R. The English Garden is a formal planting surrounded by a yew hedge. It reflects several historical English garden design styles. The enclosed space is reminiscent of the English cottage garden, the plantings reflect the English perennial border and the lawn captures a sense of the picturesque style. The ACG English garden features plants that reflect English design but are Midwest hardy and durable.
S. The Pergola defines the east-west center of the gardens.
A handsome 60 foot cedar structure is both the defining element of height for the Italian Garden and the design base for the English Garden. Ornamental vines drape the pergola, Hortisculpture sculptures reflecting garden tools in foliar form as well as a larch arbor and container plantings of colorful annuals make for a pleasant respite on the benches beneath.
T. The Terrace provides a wonderful place for relaxation and is a favorite place for lunch for many who work on campus. The ‘Memorial Union’ signature chairs with tables enhance the area. The containers are planted to reflect the annual theme and are most appropriately near the Kitchen Garden.
U. The Small Fruits Garden is filled with a variety of berries and small fruits that can be grown in Wisconsin gardens without requiring large amounts of space. This includes lingon berry, blueberry, raspberry, current and gooseberry.
V. The Kitchen Garden is represented by both a traditional garden bed and raised beds. The goal is to show that fresh, safe, organic produce is easy for anyone to grow in limited space. The square-foot-gardening beds are based on Mel Bartholomew’s All New Square Foot Gardening book. The raised planters enable people with disabilities to garden easily and with minimal effort. The produce is harvested and served by the U.W. Housing, Dining & Catering Services. At the end of the season, all usable produce and edible plants are harvested and delivered to those in need.
W. The Herb Garden is designed and planted by the Madison Herb Society. An herb is a plant that is valued for flavor, scent, medicinal or other qualities other than its food value. These gardens may be informal patches of plants, or they may be carefully designed, even to the point of arranging and clipping the plants to form specific patterns, as in a knot garden. Herbs have a variety of uses including culinary, medicinal, or in some cases even spiritual usage. Few gardens offer more pleasure and utility than the herb garden with close proximity to the kitchen door! Herbs also work well in mixed usage gardens, containers and window boxes.
X. The Ornamental Shade Garden helps Midwest gardeners discover there are many ornamental plants that provide color and beautiful design with the challenge of shade. Some are either non-indigenous to Wisconsin or they are cultivars genetically different in color, form or other features of the native parent species. Shade gardening relies more heavily on colorful foliage than flowers.

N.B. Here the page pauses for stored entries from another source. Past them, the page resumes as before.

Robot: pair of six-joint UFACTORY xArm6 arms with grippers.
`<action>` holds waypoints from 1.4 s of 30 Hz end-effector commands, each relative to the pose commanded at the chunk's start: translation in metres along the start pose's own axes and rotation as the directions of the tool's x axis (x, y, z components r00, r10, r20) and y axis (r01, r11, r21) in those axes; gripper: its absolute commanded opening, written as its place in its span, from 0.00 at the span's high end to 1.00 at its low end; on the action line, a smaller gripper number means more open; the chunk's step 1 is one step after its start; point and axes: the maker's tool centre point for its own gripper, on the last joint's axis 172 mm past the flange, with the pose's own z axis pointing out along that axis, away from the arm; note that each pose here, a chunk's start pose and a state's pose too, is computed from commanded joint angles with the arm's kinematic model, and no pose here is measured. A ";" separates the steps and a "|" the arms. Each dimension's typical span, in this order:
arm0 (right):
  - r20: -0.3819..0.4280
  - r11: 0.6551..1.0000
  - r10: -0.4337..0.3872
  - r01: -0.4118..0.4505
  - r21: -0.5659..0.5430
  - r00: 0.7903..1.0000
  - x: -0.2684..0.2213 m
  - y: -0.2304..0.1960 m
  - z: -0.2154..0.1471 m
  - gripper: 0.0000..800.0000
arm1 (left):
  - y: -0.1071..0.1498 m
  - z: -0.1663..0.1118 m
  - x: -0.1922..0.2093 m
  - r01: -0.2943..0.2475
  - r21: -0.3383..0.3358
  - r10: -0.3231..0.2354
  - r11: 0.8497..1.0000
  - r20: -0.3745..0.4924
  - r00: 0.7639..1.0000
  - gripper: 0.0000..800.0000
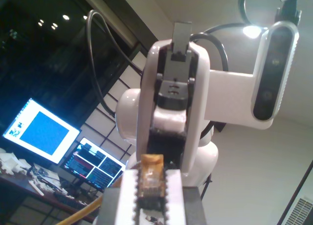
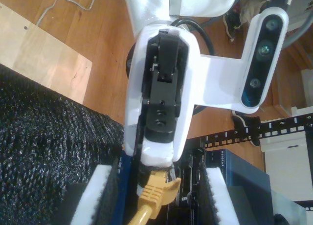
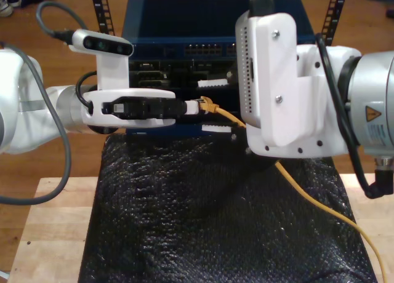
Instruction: Grab the cable and plug it in
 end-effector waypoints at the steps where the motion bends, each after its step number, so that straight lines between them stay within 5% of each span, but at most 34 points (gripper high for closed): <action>1: 0.000 1.000 0.000 0.000 0.000 1.000 0.000 0.000 0.000 0.49 | 0.000 0.000 0.000 0.001 -0.002 -0.001 1.000 -0.001 1.000 0.99; 22: 0.004 1.000 0.003 -0.003 -0.016 1.000 -0.002 0.003 0.000 0.67 | 0.006 0.001 0.000 0.000 -0.023 0.000 1.000 0.001 1.000 0.98; 42: 0.003 1.000 0.006 -0.006 -0.017 1.000 -0.002 0.003 0.000 0.72 | 0.005 0.001 0.000 -0.001 -0.020 0.001 1.000 0.002 1.000 0.98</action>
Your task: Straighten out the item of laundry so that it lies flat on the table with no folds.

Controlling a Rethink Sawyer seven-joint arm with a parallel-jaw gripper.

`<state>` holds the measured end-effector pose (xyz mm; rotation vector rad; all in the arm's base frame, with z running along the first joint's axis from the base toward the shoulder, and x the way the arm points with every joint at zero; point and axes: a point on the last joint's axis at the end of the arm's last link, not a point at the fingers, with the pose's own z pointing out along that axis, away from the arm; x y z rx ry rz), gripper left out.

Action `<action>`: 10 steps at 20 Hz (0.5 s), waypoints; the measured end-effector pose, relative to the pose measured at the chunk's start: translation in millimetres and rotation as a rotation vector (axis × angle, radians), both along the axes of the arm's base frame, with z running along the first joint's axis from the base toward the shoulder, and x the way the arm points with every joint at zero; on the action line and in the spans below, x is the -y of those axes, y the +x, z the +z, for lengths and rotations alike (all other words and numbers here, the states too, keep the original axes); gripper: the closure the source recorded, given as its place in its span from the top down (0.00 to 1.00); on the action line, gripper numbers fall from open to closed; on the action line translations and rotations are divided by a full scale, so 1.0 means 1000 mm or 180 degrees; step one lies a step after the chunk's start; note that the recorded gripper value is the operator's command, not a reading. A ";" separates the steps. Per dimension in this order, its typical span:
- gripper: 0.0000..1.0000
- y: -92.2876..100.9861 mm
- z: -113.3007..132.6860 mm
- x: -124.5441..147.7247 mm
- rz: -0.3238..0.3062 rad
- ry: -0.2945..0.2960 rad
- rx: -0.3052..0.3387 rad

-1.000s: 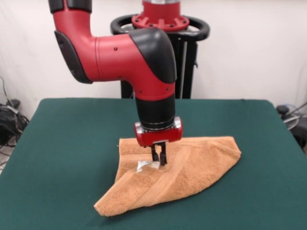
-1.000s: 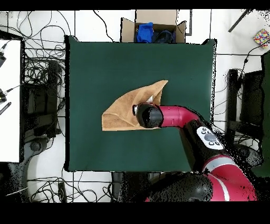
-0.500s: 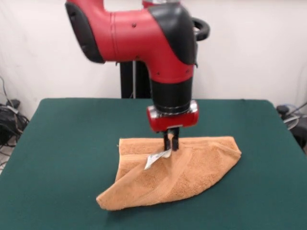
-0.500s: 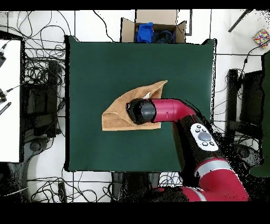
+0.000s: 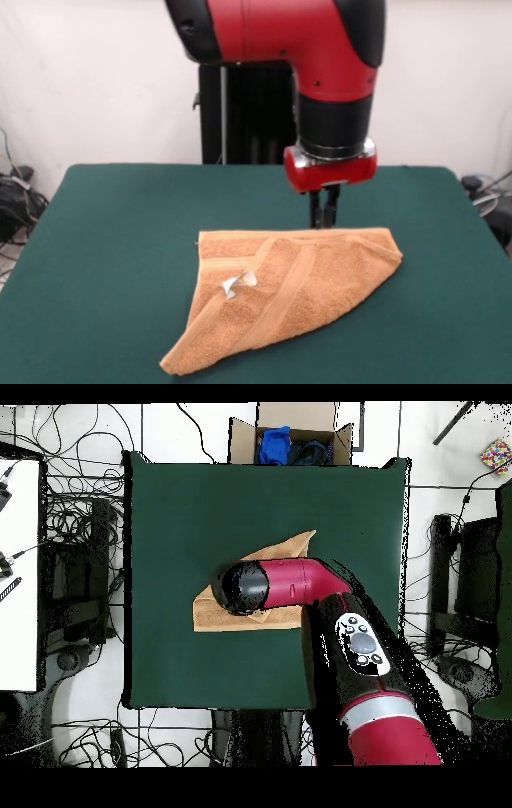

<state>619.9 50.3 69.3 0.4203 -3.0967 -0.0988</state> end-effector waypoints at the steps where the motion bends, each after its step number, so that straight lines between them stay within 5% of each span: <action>1: 0.00 0.000 0.000 -0.003 0.0013 -0.0001 0.0002; 10: 0.00 0.004 -0.008 -0.012 0.0032 0.0032 0.0088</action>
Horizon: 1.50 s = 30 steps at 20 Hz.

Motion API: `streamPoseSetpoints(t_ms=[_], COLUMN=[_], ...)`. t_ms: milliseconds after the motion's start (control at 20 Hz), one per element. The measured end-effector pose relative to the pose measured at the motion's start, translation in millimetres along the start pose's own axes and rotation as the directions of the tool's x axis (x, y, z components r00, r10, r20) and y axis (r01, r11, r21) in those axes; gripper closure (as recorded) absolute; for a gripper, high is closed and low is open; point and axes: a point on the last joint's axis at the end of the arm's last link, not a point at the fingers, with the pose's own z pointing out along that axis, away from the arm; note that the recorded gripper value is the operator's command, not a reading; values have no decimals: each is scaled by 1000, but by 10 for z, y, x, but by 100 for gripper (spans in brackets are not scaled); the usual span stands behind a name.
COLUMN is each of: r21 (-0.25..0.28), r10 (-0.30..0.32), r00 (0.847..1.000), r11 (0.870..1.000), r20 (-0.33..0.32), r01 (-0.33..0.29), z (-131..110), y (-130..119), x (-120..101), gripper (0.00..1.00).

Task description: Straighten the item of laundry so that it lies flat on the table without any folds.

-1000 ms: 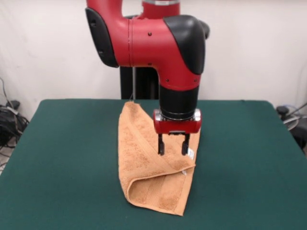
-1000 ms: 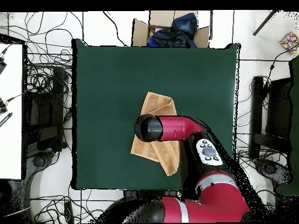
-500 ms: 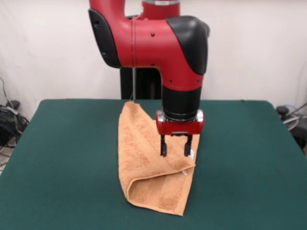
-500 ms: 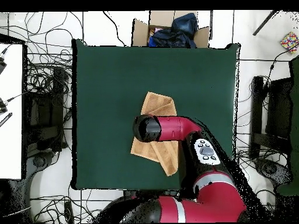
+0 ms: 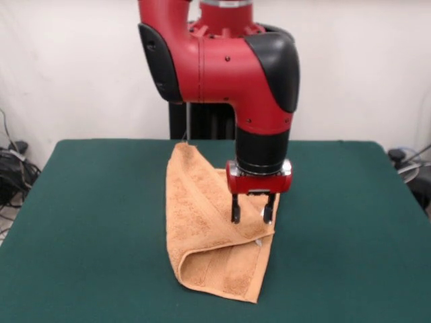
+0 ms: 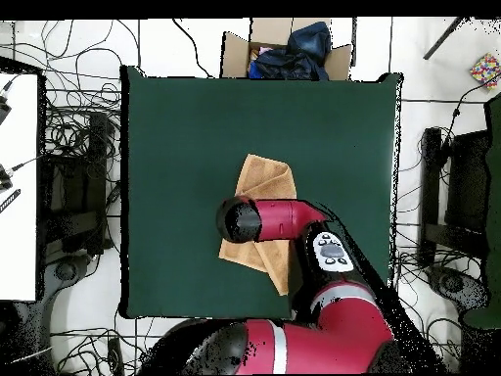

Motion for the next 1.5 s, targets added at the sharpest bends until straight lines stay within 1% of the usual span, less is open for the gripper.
streamPoseSetpoints(t_ms=[300,550,850,1100,1400,1500], r21=[8,6,9,23,58,62], r10=[4,5,1,-11,-49,-55], r00=[1000,1000,1000,1000,998,998], r11=[1000,1000,1000,1000,997,997], r20=[6,20,18,23,31,34], r01=[-4,-5,-1,11,47,52], z=[128,175,175,171,89,65], y=[-36,-28,-18,6,98,119], x=[85,94,103,117,150,145], gripper=[0,0,0,0,0,0])
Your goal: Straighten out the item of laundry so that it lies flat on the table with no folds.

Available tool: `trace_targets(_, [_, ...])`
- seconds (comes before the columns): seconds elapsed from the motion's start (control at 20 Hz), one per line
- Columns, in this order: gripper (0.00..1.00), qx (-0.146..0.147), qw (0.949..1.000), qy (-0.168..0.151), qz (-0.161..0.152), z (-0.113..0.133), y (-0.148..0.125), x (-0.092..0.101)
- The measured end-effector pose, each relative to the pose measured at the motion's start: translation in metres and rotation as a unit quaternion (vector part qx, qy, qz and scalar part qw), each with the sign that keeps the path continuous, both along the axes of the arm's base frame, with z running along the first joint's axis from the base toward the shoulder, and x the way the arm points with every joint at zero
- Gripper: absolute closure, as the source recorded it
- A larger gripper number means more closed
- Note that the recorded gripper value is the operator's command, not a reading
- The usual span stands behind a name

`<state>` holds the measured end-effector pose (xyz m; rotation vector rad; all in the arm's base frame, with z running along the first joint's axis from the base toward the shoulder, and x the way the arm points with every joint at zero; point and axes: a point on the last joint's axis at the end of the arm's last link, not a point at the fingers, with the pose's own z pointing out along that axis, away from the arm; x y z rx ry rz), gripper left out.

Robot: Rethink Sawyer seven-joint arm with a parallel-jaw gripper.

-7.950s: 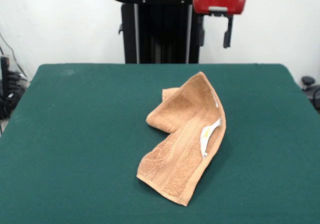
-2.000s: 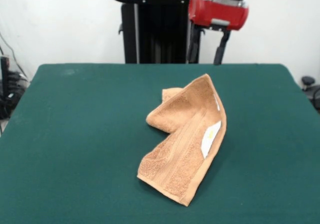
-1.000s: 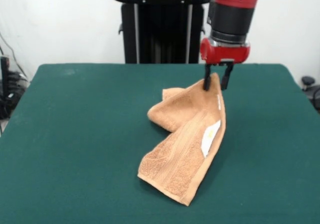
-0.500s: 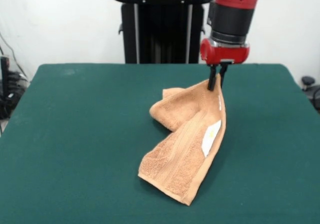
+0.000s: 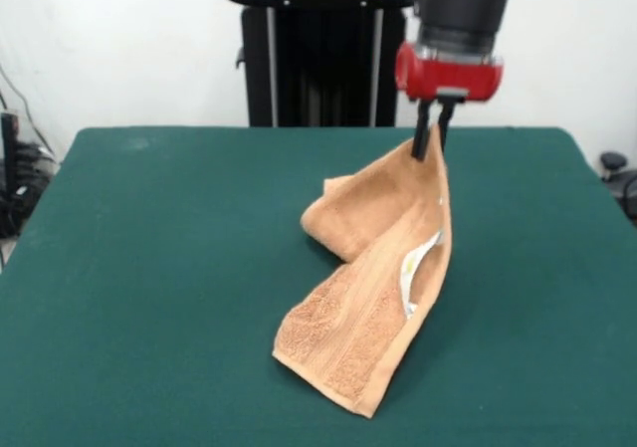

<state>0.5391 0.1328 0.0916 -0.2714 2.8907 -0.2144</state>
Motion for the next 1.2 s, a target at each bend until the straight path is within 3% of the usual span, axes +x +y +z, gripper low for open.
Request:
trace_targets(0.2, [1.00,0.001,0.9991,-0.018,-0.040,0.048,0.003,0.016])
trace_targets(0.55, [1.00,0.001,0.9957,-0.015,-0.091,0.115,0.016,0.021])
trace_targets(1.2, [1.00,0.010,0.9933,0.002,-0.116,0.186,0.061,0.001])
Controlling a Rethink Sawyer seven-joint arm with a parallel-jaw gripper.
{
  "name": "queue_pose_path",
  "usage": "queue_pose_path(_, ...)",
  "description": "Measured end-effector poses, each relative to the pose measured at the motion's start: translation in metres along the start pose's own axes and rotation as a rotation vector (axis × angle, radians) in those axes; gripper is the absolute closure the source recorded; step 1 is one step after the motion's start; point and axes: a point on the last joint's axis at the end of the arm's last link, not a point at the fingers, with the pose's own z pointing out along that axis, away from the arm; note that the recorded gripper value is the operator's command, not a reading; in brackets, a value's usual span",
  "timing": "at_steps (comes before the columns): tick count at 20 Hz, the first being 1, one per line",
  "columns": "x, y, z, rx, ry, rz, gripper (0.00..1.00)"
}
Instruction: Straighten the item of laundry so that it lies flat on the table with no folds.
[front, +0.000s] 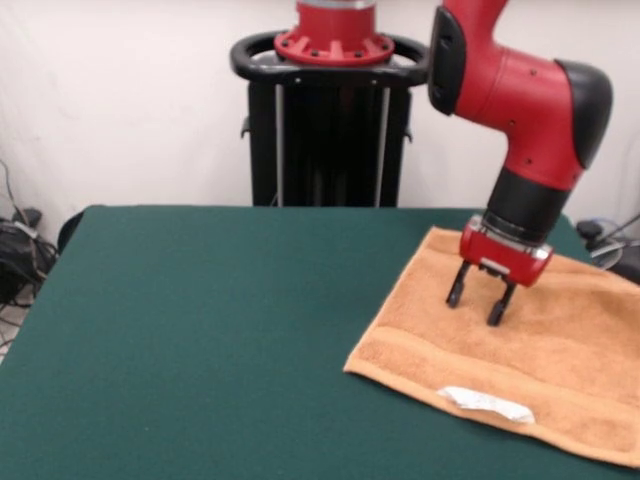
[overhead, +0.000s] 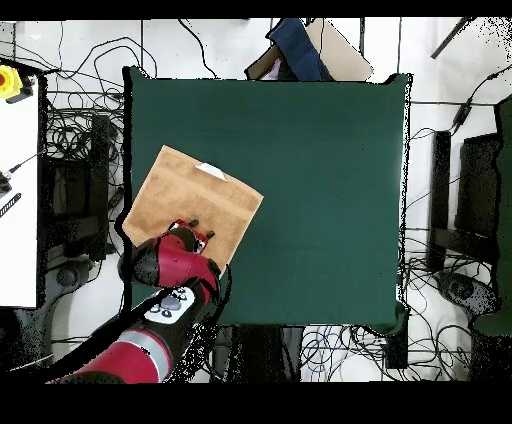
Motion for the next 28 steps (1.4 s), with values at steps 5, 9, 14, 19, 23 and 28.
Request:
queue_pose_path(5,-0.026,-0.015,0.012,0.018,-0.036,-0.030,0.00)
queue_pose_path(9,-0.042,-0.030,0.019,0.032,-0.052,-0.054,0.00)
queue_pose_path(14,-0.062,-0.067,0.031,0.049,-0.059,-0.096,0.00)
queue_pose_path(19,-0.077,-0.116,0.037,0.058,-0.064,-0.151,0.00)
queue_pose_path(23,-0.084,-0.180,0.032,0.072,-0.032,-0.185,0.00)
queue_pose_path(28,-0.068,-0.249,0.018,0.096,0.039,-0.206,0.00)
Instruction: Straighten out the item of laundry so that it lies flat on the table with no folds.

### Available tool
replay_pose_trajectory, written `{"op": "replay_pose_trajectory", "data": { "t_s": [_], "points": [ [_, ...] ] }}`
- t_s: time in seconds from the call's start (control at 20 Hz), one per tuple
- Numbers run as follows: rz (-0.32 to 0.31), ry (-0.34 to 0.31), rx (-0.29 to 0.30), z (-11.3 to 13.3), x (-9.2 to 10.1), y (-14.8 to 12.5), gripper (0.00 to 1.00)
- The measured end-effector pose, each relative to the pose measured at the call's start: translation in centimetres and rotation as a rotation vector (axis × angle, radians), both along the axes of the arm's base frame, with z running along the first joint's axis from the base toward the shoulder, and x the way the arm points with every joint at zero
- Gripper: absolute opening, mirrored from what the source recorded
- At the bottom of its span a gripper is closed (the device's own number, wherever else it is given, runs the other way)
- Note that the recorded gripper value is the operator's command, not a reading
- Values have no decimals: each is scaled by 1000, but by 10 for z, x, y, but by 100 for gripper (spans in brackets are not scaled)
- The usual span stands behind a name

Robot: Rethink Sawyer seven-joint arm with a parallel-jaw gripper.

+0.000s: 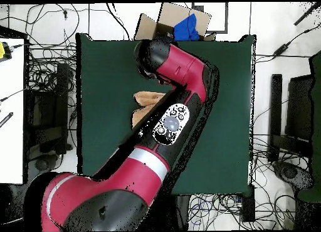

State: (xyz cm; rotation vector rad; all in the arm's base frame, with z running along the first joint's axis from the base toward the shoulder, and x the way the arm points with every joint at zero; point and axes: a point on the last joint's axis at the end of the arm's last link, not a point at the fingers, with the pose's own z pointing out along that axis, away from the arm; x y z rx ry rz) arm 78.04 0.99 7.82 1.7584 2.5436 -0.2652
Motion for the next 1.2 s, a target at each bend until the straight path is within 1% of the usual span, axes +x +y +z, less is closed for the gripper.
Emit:
{"op": "replay_pose_trajectory", "data": {
  "t_s": [0.2, 0.3, 0.35, 0.6, 0.75, 1.0, 1.2],
  "points": [
    [-12, -1, -3, -8, -11, -5, 100],
    [-14, 1, -18, -9, -23, -11, 100],
    [-15, 2, -20, -9, -26, -12, 100],
    [-21, 7, -35, -2, -44, -21, 100],
    [-23, 5, -34, 6, -56, -24, 100],
    [-28, -7, -23, 15, -65, -30, 100],
    [-27, -20, -9, 14, -71, -33, 100]
  ]
}}
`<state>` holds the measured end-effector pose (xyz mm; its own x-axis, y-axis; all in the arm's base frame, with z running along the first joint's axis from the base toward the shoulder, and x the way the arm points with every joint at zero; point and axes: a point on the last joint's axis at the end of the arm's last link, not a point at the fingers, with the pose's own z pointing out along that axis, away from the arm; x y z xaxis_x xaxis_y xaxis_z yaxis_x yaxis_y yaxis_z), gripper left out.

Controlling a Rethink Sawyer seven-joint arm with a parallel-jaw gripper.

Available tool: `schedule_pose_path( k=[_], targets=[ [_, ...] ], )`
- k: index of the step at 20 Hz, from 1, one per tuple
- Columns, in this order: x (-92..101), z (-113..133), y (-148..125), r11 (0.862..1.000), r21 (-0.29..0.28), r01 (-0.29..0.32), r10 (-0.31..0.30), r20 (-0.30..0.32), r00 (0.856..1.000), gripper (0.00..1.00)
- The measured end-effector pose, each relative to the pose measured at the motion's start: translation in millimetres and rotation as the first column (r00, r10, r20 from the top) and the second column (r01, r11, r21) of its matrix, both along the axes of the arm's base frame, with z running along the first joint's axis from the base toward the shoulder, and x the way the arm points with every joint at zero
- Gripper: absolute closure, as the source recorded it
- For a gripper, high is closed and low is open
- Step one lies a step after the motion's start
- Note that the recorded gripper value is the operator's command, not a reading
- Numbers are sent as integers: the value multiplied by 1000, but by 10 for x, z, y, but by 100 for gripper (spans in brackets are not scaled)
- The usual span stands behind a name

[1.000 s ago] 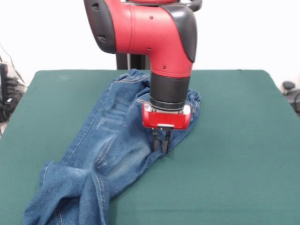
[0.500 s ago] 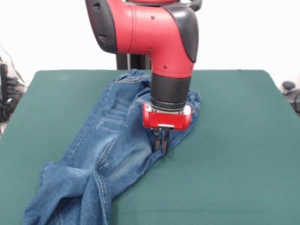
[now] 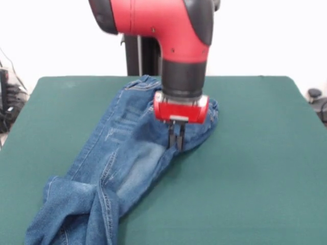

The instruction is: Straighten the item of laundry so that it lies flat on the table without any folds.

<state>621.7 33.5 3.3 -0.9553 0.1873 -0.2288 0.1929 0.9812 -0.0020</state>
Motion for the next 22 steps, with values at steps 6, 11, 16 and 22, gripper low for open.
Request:
schedule_pose_path(
  k=[6, 11, 16, 22],
  targets=[
    [27, 628, 271, 998, 21, 52, -51, -30, 998, 100],
    [22, 860, 504, 997, 41, 66, -64, -49, 997, 100],
    [7, 1007, 720, 996, 56, 67, -63, -58, 996, 100],
    [-38, 1006, 768, 993, 76, 94, -88, -75, 993, 100]
  ],
)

Y. The Wisconsin Woodland Garden captures the harmony and natural quality of Wisconsin’s surrounding forests. Like natural forest, the garden is composed of four tiers of vegetation; canopy, understory, shrub and ground layers. A limestone path wanders among the plantings passing a ring of stone benches. The woodland garden plants were all selected based on the natural occurrence in Wisconsin forests, their noninvasive habit, unique features and shade tolerance. Many are ephemeral, which means they flower in the spring when enough light still enters through the upper canopy before foliage has fully emerged but all vegetation goes dormant in mid-summer when shade deepens to levels where photosynthesis is nearly impossible.
Z. The Ornamental Shrub Garden displays the versatility of shrubs for the home landscape. Often tough and durable with less care than annuals and perennials, shrubs have become a popular low-maintenance option that provide additional height and visual interest, especially combined with small-scale trees. We attempt to demonstrate this added “middle layer” of the landscape using small-scale trees and shrubs in between the upper canopy layer of mature trees and the ground level annuals and perennials from the northeast corner of the Gardens up to the house porch.